Morningstar have updated their EPS forecast for FY22 - 6.4cps and FY23 - 6.6cps - no growth whatsoever, share price has fallen but is still trading on a PE of 32 X normalised EPS. A no growth EPS could trade on a PE of 12, and that would not be good.
I have modelled this stock and watched it closely for the last couple of years giving the Re-Imagination strategy time to work.
My forecasts are close to the Morningstar forecasts.
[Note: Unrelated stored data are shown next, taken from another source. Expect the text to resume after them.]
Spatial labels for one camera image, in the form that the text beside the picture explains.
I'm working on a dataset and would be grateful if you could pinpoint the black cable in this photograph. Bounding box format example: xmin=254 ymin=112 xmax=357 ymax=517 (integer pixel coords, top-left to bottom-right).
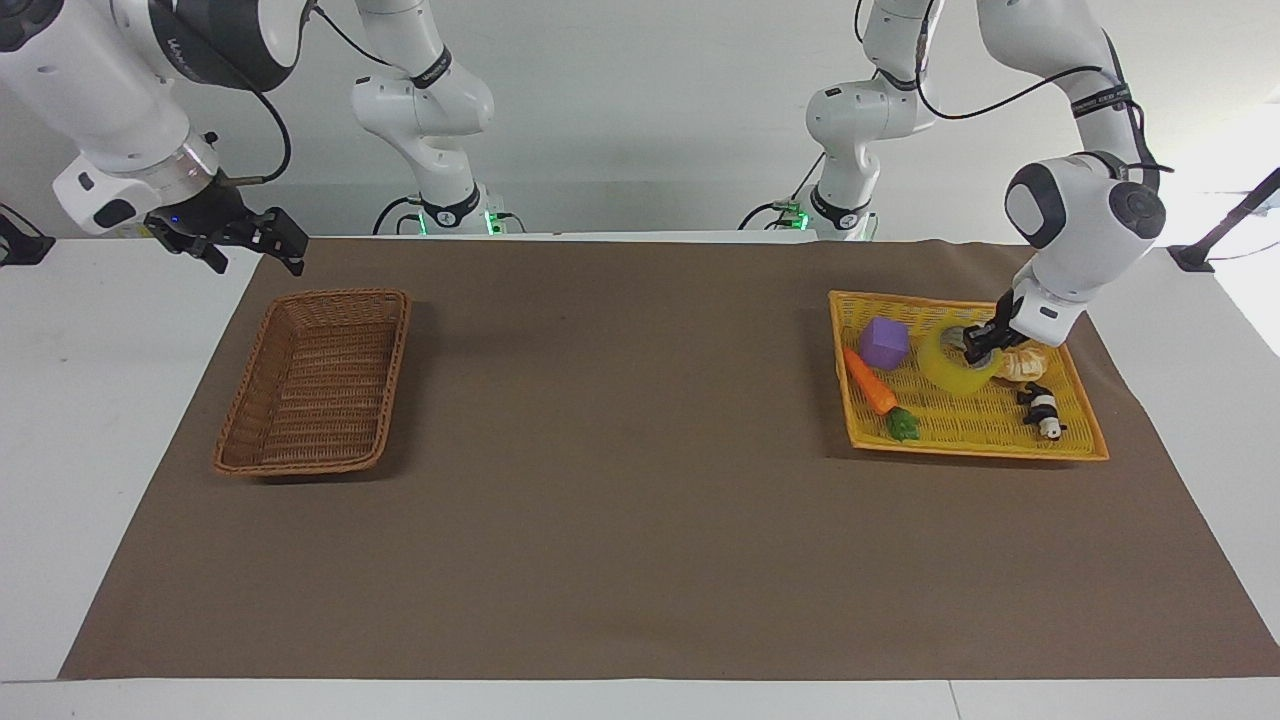
xmin=737 ymin=150 xmax=829 ymax=232
xmin=222 ymin=88 xmax=294 ymax=189
xmin=304 ymin=3 xmax=393 ymax=69
xmin=372 ymin=195 xmax=423 ymax=238
xmin=912 ymin=0 xmax=1177 ymax=197

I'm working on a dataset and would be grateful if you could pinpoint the black stand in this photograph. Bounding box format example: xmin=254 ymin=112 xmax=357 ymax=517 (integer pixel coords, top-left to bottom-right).
xmin=0 ymin=203 xmax=57 ymax=268
xmin=1167 ymin=167 xmax=1280 ymax=274

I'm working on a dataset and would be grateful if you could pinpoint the yellow plastic basket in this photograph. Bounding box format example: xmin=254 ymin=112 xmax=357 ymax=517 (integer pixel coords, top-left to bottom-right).
xmin=827 ymin=289 xmax=1111 ymax=464

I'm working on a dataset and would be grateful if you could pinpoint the purple toy block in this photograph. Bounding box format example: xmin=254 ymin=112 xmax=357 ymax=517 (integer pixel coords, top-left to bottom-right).
xmin=859 ymin=316 xmax=912 ymax=372

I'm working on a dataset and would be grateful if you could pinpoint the yellow tape roll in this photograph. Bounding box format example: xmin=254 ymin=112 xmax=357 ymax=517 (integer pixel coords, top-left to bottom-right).
xmin=919 ymin=322 xmax=1002 ymax=395

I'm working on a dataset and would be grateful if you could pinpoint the tan toy bread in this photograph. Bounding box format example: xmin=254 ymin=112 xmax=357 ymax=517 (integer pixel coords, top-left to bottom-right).
xmin=992 ymin=344 xmax=1053 ymax=384

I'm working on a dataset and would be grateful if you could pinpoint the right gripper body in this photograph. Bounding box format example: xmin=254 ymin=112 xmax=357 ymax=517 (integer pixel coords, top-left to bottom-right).
xmin=143 ymin=172 xmax=253 ymax=253

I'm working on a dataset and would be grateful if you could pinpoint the orange toy carrot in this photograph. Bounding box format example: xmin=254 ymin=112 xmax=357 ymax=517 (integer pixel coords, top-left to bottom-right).
xmin=841 ymin=346 xmax=922 ymax=442

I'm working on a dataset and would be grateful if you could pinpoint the brown wicker basket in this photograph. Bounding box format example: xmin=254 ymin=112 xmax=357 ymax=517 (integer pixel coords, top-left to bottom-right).
xmin=212 ymin=288 xmax=414 ymax=478

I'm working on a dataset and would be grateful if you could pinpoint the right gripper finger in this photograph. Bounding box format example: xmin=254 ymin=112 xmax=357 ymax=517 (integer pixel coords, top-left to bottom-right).
xmin=232 ymin=206 xmax=310 ymax=278
xmin=160 ymin=234 xmax=230 ymax=275

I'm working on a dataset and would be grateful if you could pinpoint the black and white toy panda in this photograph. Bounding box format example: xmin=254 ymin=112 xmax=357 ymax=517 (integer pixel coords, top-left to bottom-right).
xmin=1015 ymin=381 xmax=1069 ymax=442
Of the $54.9m of FY21 revenue
- Class Super revenue was $39.1m with 3.6% growth
- Class portfolio $1.3m 8.1% off a very low base
- Class Trust $0.4m launched FY2020, my guess for FY22 is $0.8m
- Class Engine - could not find any information but FY2020 revenue was $0.15m - inconsequential
$42.3m spent acquiring NowInfinity, Smartcorp and Reckon Docs for forecast revenue of $12.8m and forecast EBITDA of $7.0m
The last 3 years $37.6m has been spent on development costs
Over the same period D&A costs were $25.2m and
they are flagged to be $14.9m next year and they will continue to be very high for the next couple of years
All this money ($80m) on acquisitions and development has been spent for no improvement in EPS and it is unlikely to improve for the next 2 years
The high development costs are killing this business with a lot of money being spent upgrading the traditional Class products that account for 75% of revenues but are low growth or inconsequential in size.
I think I have convinced myself to sell.